Building the derivative of Softmax in Tensorflow from a NumPy version

Question

I'm interested in building the derivative of Softmax in Tensorflow, and as a new user I'm stuck.

The closest code I can find is a NumPy version Softmax derivative in NumPy approaches 0 (implementation). Code is below. I am able to translate the softmax portion into tensorflow easily, but I'm stuck as to how apply the derivative section to tensorflow - the three lines under "if derivative" are giving me trouble.
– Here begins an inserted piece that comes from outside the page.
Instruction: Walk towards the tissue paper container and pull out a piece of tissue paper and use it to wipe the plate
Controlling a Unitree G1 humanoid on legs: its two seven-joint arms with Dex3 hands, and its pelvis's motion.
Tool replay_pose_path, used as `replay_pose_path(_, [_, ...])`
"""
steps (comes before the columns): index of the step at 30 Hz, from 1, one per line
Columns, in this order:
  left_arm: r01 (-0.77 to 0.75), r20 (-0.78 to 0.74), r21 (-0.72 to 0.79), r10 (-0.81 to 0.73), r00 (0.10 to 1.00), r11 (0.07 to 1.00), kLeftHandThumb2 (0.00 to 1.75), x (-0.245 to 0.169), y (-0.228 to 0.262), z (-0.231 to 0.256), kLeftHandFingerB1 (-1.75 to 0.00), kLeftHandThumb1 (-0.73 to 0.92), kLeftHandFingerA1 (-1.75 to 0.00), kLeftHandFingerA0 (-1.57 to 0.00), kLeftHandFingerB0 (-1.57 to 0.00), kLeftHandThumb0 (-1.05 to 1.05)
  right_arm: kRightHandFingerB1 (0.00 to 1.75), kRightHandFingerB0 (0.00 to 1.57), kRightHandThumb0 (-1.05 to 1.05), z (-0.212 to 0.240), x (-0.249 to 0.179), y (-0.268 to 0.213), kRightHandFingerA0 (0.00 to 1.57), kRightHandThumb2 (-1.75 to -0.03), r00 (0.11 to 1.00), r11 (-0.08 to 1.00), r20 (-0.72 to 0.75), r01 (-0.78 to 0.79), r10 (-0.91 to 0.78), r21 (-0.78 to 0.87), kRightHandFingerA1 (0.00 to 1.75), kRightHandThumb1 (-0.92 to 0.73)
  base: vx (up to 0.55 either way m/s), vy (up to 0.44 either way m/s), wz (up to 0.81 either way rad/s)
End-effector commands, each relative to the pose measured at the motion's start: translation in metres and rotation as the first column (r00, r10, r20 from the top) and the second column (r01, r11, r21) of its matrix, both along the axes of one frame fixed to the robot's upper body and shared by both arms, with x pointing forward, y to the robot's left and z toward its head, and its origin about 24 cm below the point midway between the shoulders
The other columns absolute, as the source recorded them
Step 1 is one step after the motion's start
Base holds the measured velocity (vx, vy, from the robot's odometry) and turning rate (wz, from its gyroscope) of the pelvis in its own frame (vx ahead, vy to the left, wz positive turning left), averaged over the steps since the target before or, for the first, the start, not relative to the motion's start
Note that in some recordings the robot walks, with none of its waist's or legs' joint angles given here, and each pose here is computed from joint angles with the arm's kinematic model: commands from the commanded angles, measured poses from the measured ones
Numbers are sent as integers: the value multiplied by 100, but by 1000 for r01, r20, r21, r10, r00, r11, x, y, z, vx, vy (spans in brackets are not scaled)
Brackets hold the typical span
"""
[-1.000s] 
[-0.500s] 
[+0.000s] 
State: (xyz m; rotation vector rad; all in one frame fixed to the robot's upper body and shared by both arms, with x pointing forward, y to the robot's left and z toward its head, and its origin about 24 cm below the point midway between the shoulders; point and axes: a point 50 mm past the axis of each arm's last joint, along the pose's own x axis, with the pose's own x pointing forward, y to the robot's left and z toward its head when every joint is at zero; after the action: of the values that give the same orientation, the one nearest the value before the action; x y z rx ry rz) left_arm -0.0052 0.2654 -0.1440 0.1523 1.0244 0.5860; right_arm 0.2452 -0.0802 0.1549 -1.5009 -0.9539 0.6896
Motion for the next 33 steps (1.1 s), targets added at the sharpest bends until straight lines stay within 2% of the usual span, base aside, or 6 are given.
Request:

How would you go about building the three lines of the derivative portion?

Thank you.

Derivative Portion

if derivative:
    J = - signal[..., None] * signal[:, None, :] # off-diagonal Jacobian
    iy, ix = np.diag_indices_from(J[0])
    J[:, iy, ix] = signal * (1. - signal) # diagonal
    return J.sum(axis=1)

Here is the full code from the link above.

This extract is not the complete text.